For a comprehensive overview of problem formulations, algorithms with error control,
and their ROL implementations, see \cite{Kouri2018}.
\item
\emph{PDE-OPT application development kit for PDE-constrained optimization}.
To build and optimize models based on partial differential equations (PDEs),
ROL offers an application development kit, called PDE-OPT. PDE-OPT is based on a
modular design with three layers: local finite element computations,
which encode the physical equations governing the optimization problem;
global computations, which utilize Tpetra data structures;
and an interface to ROL, enabling efficient optimization.
To solve PDE-constrained optimization problems, the users need only implement the
local finite element layer of PDE-OPT, i.e., the evaluations of weak forms on
a mesh element; PDE-OPT automates all remaining steps.
\end{itemize}


\subsection{Sacado}

Sacado \cite{SacadoURL,phipps2012efficient,phipps2008large} provides forward and reverse-mode operator overloading-based automatic differentiation (AD) tools within Trilinos.
%The package provides both forward and reverse-mode AD data types. 
Sacado forward AD tools have been integrated into Kokkos and have demonstrated good performance on GPU architectures~\cite{phipps2022automatic}.
Sacado, along with its Kokkos integration, provides high-performance derivative capabilities to numerous Office of Science and NNSA extreme scale applications, including Albany for solid mechanics and land ice modeling~\cite{Salinger2016,MPASAlbany2018}, 
Charon for semiconductor device modeling~\cite{CharonUsersManual2020} and multiphase chemically reacting flows~\cite{Musson2009}, Drekar for computational fluid dynamics (CFD)~\cite{Sondak2021,Shadid2016}, magnetohydrodynamics~\cite{Shadid2016mhd} and 
plasma physics~\cite{Crockatt2022,Miller2019}, Xyce for electronic circuit simulation~\cite{xyceTrilinos,xycePCE}, and SPARC for hypersonic fluid flows~\cite{SparcValidation}. 

\subsection{Stokhos}

Stokhos~\cite{phipps2015stokhos,Phipps2016,phipps2014exploring} provides implementations of two intrusive uncertainty quantification strategies: 
the intrusive stochastic Galerkin uncertainty quantification method~\cite{ghanem1990polynomial,ghanem2003stochastic} and the embedded ensemble propagation~\cite{phipps2017embedded}.

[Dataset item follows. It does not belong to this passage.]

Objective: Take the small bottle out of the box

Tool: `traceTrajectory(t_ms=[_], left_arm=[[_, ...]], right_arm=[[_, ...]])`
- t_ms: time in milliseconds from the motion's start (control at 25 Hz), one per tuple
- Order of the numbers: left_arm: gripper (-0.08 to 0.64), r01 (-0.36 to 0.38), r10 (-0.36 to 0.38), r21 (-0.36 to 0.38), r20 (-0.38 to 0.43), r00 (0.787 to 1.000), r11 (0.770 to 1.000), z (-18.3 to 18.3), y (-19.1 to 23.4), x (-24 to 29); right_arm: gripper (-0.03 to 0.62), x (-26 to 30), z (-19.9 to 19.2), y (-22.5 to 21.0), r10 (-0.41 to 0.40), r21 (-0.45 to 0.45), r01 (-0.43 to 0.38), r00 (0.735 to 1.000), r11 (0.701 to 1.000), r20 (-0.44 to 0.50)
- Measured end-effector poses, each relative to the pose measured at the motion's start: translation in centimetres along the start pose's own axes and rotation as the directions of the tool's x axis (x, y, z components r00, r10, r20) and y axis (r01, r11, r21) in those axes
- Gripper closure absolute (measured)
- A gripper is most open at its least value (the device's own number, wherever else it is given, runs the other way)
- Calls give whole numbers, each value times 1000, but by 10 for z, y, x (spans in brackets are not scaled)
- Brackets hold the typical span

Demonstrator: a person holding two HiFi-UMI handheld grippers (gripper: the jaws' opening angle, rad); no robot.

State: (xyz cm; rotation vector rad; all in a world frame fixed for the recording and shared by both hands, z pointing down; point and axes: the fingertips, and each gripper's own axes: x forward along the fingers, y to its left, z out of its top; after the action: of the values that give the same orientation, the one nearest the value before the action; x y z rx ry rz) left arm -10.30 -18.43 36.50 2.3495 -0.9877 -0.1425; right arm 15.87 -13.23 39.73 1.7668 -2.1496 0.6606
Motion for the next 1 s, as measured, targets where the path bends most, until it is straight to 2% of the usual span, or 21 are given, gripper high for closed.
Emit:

For the first one, Stokhos provides methods for computing intrusive stochastic Galerkin projections such as Polynomial Chaos and Generalized Polynomial Chaos, 
interfaces for forming the resulting nonlinear systems, and linear solver methods for solving block stochastic Galerkin linear systems.
The implementation targets GPU performances using Kokkos and by commuting the layout of the Galerkin operator to be outer-spatial and inner-stochastic~\cite{phipps2014exploring}.
The stochastic Galerkin implementation of Stokhos has been used in~\cite{constantine2014efficient} to efficiently propagate uncertainty in multiphysics systems by reducing the full system with a nonlinear elimination method.

The embedded ensemble propagation consists in propagating a subset of samples gathered into a so-called ensemble through the forward simulation at once.
It builds on~\cite{pawlowski2012automating} for automating embedded analysis capabilities; Stokhos defines an ensemble type, a SIMD data type, that is able to store
the values of the input, output, and state variables for every sample of an ensemble. This type can then be used in the Tpetra solver stack as a template argument for the scalar type.
This approach allows to save computation time in four ways: the sample-independent data and computation can be reused for every sample of an ensemble, the memory access pattern is improved,
the operations on the ensemble type can be vectorized efficiently, and the message passing costs are reduced by sending fewer but larger messages.
However, the approach requires solvers and BLAS functions to be aware of the extra dimension associated to the ensemble; for example, a GMRES for ensemble types~\cite{liegeois2020gmres} needs to monitor 
the convergence of the individual sample in order to decide when to stop based on the union of the information.